- Required work
Select from the records below every line that has the word "distance" in it.

--- Data records ---

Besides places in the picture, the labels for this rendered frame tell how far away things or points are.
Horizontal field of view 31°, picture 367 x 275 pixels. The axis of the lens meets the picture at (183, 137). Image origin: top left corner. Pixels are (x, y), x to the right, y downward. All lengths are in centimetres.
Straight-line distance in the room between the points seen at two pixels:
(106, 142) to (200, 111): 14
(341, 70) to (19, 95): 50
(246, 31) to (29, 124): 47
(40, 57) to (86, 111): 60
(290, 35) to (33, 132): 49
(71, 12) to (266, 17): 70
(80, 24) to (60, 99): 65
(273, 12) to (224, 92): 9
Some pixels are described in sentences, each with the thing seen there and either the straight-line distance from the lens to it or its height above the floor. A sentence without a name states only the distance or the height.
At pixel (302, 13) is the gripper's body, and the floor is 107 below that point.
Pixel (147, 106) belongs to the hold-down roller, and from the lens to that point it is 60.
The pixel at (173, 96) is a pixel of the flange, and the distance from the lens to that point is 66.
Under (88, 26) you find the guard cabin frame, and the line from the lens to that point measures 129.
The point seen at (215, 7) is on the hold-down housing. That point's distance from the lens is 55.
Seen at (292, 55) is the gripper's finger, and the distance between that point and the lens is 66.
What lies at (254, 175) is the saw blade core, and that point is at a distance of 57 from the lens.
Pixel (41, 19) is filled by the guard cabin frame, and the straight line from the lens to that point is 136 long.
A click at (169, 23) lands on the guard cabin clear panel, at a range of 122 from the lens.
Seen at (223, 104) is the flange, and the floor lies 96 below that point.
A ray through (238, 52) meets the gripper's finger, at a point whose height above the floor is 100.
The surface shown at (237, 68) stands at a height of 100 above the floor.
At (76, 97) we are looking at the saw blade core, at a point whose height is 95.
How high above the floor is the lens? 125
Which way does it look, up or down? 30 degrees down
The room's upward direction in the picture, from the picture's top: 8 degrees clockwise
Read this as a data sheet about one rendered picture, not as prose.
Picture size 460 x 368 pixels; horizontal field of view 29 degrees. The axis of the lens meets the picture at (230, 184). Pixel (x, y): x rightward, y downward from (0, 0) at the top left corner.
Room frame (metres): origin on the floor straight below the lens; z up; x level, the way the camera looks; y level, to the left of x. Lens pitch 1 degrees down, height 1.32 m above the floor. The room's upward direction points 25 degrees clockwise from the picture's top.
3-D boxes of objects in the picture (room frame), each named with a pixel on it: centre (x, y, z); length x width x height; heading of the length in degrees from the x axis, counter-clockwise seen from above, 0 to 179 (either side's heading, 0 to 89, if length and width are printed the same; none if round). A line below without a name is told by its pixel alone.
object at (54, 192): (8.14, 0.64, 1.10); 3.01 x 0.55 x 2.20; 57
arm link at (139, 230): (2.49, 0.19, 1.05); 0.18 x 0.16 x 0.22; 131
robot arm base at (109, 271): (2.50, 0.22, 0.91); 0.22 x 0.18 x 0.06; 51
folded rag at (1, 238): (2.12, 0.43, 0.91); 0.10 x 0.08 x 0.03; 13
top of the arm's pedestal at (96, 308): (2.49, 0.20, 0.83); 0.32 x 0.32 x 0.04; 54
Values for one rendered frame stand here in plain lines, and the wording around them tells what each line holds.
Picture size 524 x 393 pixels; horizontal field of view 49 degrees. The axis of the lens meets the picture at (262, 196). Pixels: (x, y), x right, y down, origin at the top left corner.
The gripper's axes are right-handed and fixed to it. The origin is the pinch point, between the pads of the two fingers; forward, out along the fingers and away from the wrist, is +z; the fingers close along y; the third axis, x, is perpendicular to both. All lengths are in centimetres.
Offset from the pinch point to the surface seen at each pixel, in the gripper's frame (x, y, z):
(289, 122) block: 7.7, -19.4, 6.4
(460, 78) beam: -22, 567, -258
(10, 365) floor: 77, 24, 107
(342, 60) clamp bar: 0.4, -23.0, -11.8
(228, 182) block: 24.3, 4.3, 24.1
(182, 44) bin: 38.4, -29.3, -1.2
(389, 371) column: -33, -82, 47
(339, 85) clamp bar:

---

- Response area
Straight-line distance in the room between the points seen at two pixels:
Some pixels are described in sentences, each with the thing seen there and either the straight-line distance from the lens to it or its height above the floor. A sentence without a name states only the distance or the height.
The pixel at (173, 96) is a pixel of the flange, and the distance from the lens to that point is 66.
The point seen at (215, 7) is on the hold-down housing. That point's distance from the lens is 55.
Seen at (292, 55) is the gripper's finger, and the distance between that point and the lens is 66.
What lies at (254, 175) is the saw blade core, and that point is at a distance of 57 from the lens.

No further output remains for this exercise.